◆ **Work task**:
The lines to return are those below that contain the word "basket".

◆ **Source material**:
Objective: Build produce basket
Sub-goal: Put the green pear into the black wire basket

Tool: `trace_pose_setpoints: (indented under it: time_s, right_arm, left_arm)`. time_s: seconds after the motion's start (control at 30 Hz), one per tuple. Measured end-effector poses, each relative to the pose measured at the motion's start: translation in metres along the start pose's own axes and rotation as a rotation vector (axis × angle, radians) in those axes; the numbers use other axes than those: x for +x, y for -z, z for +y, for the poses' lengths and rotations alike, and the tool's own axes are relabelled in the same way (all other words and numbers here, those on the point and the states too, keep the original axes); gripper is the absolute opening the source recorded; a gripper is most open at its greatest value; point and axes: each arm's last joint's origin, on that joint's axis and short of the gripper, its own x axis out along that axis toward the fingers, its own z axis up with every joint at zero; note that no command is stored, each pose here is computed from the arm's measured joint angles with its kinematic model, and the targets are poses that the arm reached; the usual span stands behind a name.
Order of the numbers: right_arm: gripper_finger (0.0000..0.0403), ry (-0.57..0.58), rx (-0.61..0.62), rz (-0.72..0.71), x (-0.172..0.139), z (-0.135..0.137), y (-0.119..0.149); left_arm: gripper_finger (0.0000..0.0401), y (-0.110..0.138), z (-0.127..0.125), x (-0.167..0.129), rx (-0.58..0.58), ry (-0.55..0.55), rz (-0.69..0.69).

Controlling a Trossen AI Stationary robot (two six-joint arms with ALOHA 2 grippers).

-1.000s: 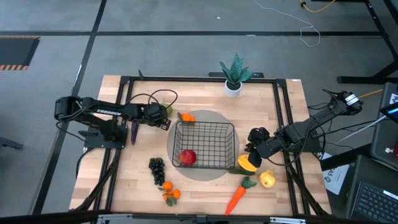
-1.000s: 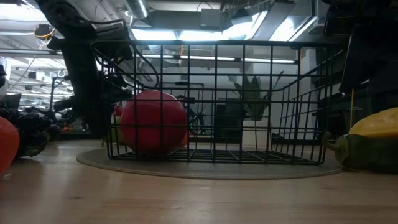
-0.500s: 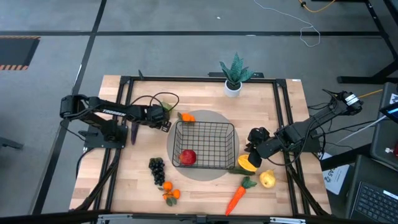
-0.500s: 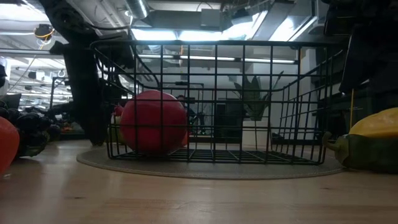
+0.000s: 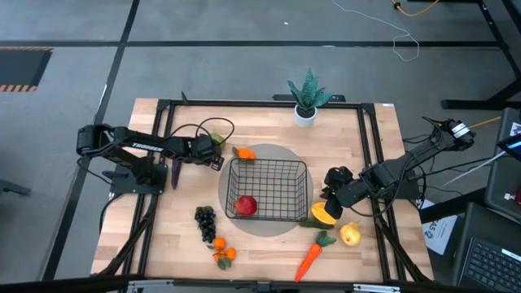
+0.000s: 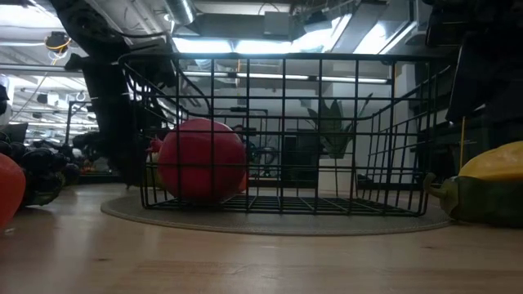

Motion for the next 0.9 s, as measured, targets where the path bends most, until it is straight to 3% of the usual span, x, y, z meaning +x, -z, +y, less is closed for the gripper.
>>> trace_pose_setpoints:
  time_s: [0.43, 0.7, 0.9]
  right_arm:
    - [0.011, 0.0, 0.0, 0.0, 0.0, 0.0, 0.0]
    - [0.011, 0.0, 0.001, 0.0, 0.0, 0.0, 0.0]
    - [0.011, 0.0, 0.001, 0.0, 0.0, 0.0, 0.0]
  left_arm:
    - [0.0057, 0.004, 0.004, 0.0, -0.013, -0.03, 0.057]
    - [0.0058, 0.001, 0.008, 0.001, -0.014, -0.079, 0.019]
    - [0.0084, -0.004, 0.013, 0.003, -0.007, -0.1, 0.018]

◆ **Expected answer**:
Objective: Build produce basket
Sub-goal: Put the green pear into the black wire basket

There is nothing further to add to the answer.